The undulating screen subassembly 54 includes a planar panel 80, and a mesh section 82 attached to the planar panel.

The planar panel 80 has an upper panel surface 84, a lower panel surface 86 opposing the upper panel surface, a panel peripheral sidewall 88 connecting the upper panel surface and the lower panel surface together, and a plurality of panel perforations 90 extending through the upper panel surface and the lower panel surface.

The planar panel 80 also includes plurality of sealing tabs 91 attached to the planar panel and extending approximately perpendicularly with respect to the upper panel surface 84 and the lower panel surface 86. As used herein and in the appended claims, “extending approximately perpendicularly with respect to the upper panel surface and the lower panel surface” means extending at an angle in the range of from about 70° to about 110° with respect to the upper panel surface 84 and the lower panel surface 86. For example, the sealing tabs 91 can extend at an angle in the range of from about 80° to about 100° with respect to the upper panel surface 84 and the lower panel surface 86. For example, the sealing tabs 91 can extend perpendicularly (that is, at an angle of about 90°) with respect to the upper panel surface 84 and the lower panel surface 86.
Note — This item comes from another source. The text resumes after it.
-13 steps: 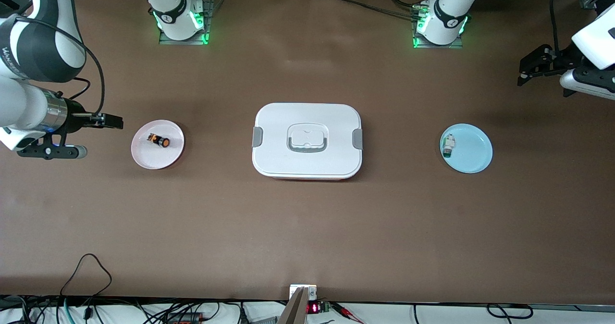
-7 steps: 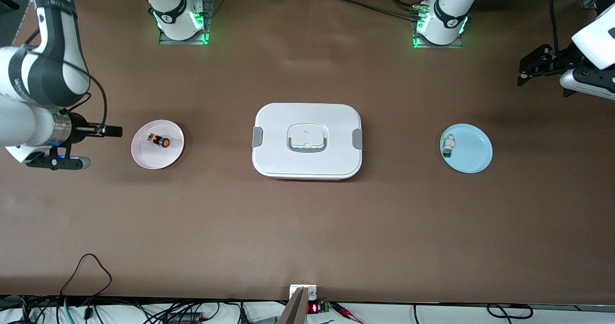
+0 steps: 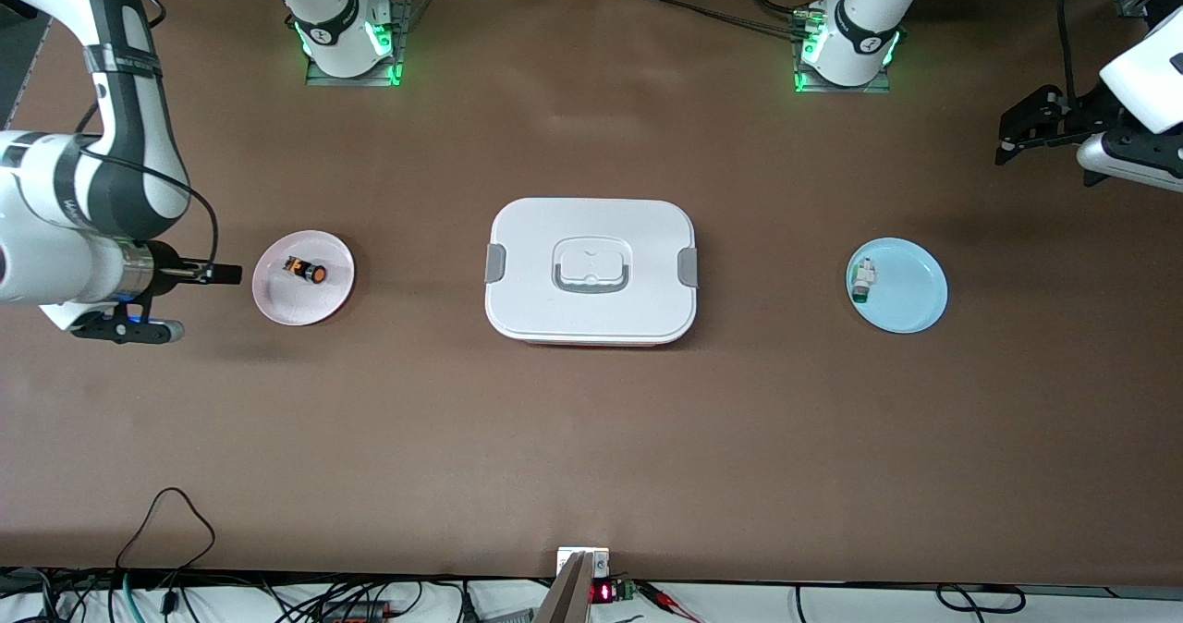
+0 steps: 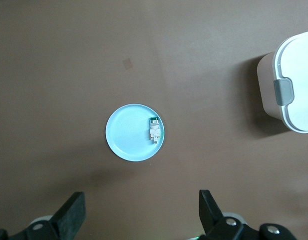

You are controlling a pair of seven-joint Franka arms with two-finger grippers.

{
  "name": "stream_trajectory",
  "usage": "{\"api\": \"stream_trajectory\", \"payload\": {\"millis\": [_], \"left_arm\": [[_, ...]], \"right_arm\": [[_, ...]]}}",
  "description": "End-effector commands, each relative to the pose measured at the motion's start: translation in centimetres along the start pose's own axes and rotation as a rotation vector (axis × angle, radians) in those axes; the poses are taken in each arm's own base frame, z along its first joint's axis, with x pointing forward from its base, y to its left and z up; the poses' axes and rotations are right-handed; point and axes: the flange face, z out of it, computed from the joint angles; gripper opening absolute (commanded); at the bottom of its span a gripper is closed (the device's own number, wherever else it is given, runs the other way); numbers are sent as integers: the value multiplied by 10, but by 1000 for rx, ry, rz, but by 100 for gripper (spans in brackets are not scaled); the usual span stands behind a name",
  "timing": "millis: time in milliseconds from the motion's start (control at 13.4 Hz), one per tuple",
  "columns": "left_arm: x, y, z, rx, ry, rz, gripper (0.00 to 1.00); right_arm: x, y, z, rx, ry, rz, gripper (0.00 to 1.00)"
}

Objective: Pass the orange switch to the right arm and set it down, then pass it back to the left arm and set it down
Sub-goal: 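Lower the right gripper and grasp the orange switch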

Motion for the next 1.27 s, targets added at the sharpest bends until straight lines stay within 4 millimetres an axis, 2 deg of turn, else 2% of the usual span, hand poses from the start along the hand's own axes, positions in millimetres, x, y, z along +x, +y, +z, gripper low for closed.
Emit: {"api": "stream_trajectory", "payload": {"millis": [0,374,673,897,1196], "left_arm": [[-1,1,-8,24,4,9,100],[-1,0,-8,22,3,7,100],[-1,1,-8,24,4,9,100],[-1,1,-8,23,5,9,100],[-1,1,-8,23,5,9,100]], "right_arm": [[-16,-13,12,10,25,14,100],[-25,-20,31,29,18,61,100],[-35,-21,65,37,65,64,100],[-37,-22,78,40,75,85,100],[-40,-33,100,37,100,116,100]]}}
The planar panel 80 can be formed of a metal. For example, the planar panel 80 can be formed of iron. For example, the panel perforations 90 can have square or rectangular shapes.

The mesh section 82 includes at least one mesh layer 92, and has a top mesh section surface 94, a bottom mesh section surface 96 opposing the top mesh section surface, a mesh section peripheral edge 98 connecting the top mesh section surface and the bottom mesh section surface together, and a plurality of mesh section openings 100 extending through the top mesh section surface and the bottom mesh section surface.
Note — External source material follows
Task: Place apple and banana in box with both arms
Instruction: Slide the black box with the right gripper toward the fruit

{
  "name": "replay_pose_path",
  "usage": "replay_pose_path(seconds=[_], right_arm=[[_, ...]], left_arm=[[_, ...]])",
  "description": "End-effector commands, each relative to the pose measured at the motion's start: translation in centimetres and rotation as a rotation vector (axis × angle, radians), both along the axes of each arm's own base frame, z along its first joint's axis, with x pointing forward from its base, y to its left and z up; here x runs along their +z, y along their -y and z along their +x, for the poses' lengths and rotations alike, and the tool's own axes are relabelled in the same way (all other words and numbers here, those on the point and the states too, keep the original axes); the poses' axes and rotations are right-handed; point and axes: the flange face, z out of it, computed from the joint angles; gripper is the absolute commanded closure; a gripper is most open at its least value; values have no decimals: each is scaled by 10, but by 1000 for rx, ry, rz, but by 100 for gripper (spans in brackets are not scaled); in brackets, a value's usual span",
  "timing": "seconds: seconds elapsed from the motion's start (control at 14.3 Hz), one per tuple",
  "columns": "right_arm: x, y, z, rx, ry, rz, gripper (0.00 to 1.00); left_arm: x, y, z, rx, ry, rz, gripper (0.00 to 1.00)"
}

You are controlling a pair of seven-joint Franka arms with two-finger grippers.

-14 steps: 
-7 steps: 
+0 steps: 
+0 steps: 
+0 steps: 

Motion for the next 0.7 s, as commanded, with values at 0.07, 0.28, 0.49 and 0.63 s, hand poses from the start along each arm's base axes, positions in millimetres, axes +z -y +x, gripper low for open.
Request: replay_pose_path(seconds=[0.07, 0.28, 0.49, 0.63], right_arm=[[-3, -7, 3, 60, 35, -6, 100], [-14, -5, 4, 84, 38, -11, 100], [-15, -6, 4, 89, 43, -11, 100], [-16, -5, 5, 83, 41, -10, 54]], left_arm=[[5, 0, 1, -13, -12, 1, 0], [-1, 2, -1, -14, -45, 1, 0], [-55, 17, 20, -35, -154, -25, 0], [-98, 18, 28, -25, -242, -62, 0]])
The mesh section peripheral edge 98 includes a first side 102 and an opposing second side 104. The mesh section 82 includes a series of elongated undulations 106 extending from the first side 102 of the mesh section peripheral edge 98 to the second side 104 of the mesh section peripheral edge. As best shown by FIGS. 7, 8 and 9, each of the elongated undulations 106 includes a planar base portion 108, a raised portion 110, a first undulation side 114, and a second undulation side 116. The first undulation side 114 and second undulation side 116 each extend upwardly from the planar base portion 108.

As shown, the raised portion 110 has a convex shape in that it is curved and rounded outwardly and upwardly with respect to the first and second undulation sides 114 and 116. The raised portion 110 can have other shapes as well.
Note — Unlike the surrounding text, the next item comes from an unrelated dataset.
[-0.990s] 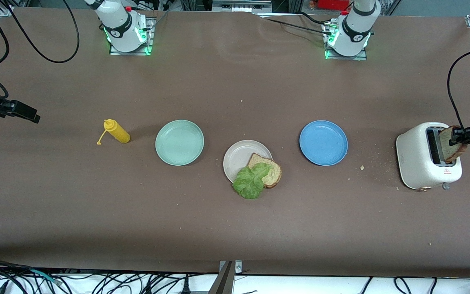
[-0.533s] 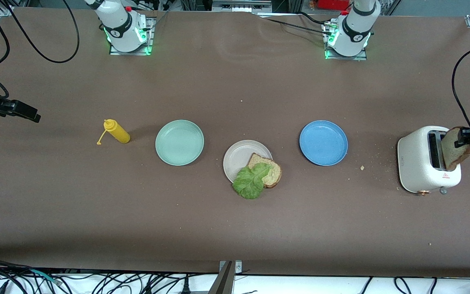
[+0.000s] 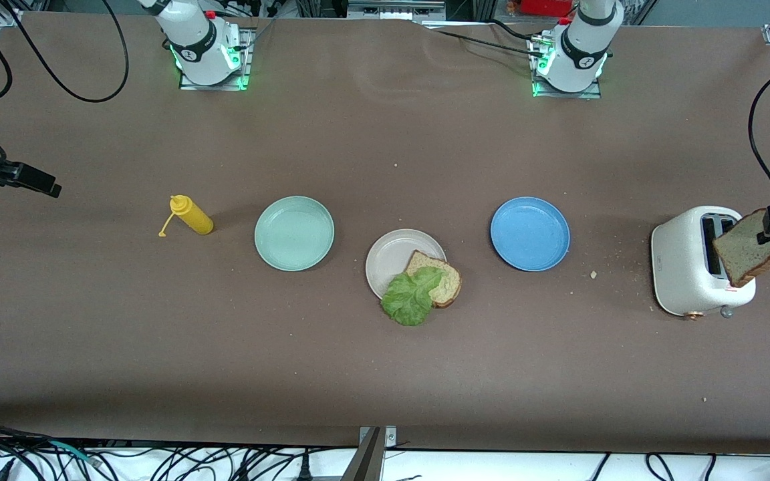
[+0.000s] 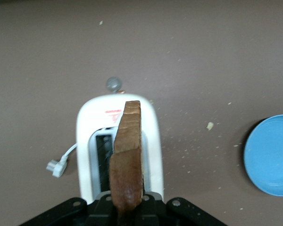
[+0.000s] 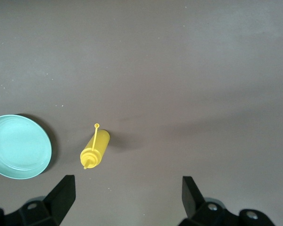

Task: Make sandwich in beige plate with both arms
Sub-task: 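Lift the toast out and carry it over the beige plate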

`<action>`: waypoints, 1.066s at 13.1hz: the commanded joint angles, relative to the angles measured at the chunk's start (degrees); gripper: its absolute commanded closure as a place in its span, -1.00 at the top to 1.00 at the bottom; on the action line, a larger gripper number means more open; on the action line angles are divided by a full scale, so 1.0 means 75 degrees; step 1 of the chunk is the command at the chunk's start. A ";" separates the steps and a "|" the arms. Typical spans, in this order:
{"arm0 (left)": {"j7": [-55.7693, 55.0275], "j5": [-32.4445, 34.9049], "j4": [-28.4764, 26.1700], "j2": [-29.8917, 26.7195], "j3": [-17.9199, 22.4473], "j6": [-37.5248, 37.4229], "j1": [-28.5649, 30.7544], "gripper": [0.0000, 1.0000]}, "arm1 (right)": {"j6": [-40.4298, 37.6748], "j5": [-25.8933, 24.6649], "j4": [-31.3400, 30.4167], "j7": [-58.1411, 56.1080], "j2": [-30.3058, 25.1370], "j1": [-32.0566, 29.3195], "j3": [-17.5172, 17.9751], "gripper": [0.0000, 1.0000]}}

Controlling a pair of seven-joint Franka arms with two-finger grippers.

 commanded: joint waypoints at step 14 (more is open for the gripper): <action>-0.1596 -0.2976 -0.0118 0.0432 -0.1150 -0.1290 -0.1667 -1.00 | -0.0053 0.0079 0.0099 0.0058 -0.0011 -0.0011 -0.0214 1.00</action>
The planar base portion 108 includes a first end 120, a second end 122, and a planar base portion length 124.

The first undulation side 114 extends upwardly from the planar base portion 108 at a first angle 128 with respect to the planar base portion and includes a bottom end 130 attached to the first end 120 of the planar base portion, a top end 132 attached to a raised portion 110, and a first undulation side length 134. The first undulation side 114 further includes a first curvilinear portion 135 adjacent to the bottom end 130 to facilitate the transition between the first undulation side and the planar base portion 108 for flow purposes.

The second undulation side 116 extends upwardly from the planar base portion 108 at a second angle 136 with respect to the planar base portion and includes a bottom end 138 attached to the second end 122 of the planar base portion, a top end 140 attached to an elongated raised portion 110, and a second undulation side length 142. The second undulation side 116 further includes a second curvilinear portion 143 adjacent to the bottom end 138 to facilitate the transition between the second undulation side and the planar base portion 108 for flow purposes.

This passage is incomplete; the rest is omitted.